Begin with the line containing "Draw the outline of the person's left forearm." and reproduce it and all later lines exactly, through the last line of the records. Add nothing else.

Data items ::
-=-=-
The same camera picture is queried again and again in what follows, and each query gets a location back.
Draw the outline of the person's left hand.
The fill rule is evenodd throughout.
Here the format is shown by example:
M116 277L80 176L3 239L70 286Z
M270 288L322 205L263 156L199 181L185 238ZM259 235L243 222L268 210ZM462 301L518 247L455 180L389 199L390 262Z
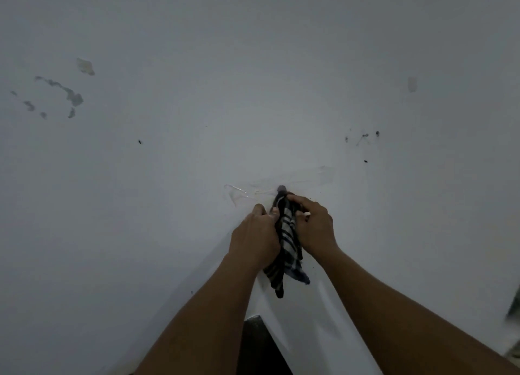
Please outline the person's left hand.
M262 204L256 204L231 234L228 253L256 272L269 266L281 249L268 213Z

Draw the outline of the person's right hand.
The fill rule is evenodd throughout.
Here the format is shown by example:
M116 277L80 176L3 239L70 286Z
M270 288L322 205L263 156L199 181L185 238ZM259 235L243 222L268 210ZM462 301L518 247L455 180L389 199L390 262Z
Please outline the person's right hand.
M320 203L307 197L288 194L288 200L298 204L296 214L310 214L307 229L297 229L303 249L321 266L328 264L341 250L336 242L333 219Z

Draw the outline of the black and white checked cloth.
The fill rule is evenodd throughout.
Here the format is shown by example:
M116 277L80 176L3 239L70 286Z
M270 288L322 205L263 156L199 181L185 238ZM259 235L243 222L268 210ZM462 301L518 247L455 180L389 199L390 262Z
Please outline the black and white checked cloth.
M299 206L288 200L288 194L290 193L284 195L277 193L272 204L272 207L277 207L280 211L275 229L281 249L275 260L263 270L279 299L284 296L284 276L289 276L305 285L310 284L310 279L302 268L302 246L295 227L295 214Z

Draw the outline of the person's left forearm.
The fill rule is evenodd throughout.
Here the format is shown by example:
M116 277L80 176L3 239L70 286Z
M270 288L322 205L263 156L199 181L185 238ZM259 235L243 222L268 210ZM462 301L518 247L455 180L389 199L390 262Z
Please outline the person's left forearm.
M133 375L236 375L260 257L229 252L171 320Z

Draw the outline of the person's right forearm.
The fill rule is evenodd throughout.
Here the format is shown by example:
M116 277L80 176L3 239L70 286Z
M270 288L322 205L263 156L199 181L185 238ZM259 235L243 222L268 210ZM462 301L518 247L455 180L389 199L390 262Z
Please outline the person's right forearm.
M520 369L387 286L337 246L308 247L384 375L520 375Z
-=-=-
EXERCISE SOLUTION ::
Draw the outline of the person's left forearm.
The fill rule is evenodd throughout.
Here the format is shown by example:
M116 277L80 176L3 239L70 286Z
M270 288L322 205L263 156L199 181L185 238ZM259 235L243 222L268 210ZM462 301L518 247L455 180L389 199L390 262Z
Please outline the person's left forearm.
M133 375L236 375L260 257L229 252L171 320Z

Draw the outline of the person's right forearm.
The fill rule is evenodd throughout.
Here the format is shown by example:
M116 277L80 176L3 239L70 286Z
M270 288L322 205L263 156L199 181L185 238ZM259 235L243 222L268 210ZM462 301L518 247L455 180L389 199L390 262Z
Please outline the person's right forearm.
M520 369L387 286L337 246L308 247L384 375L520 375Z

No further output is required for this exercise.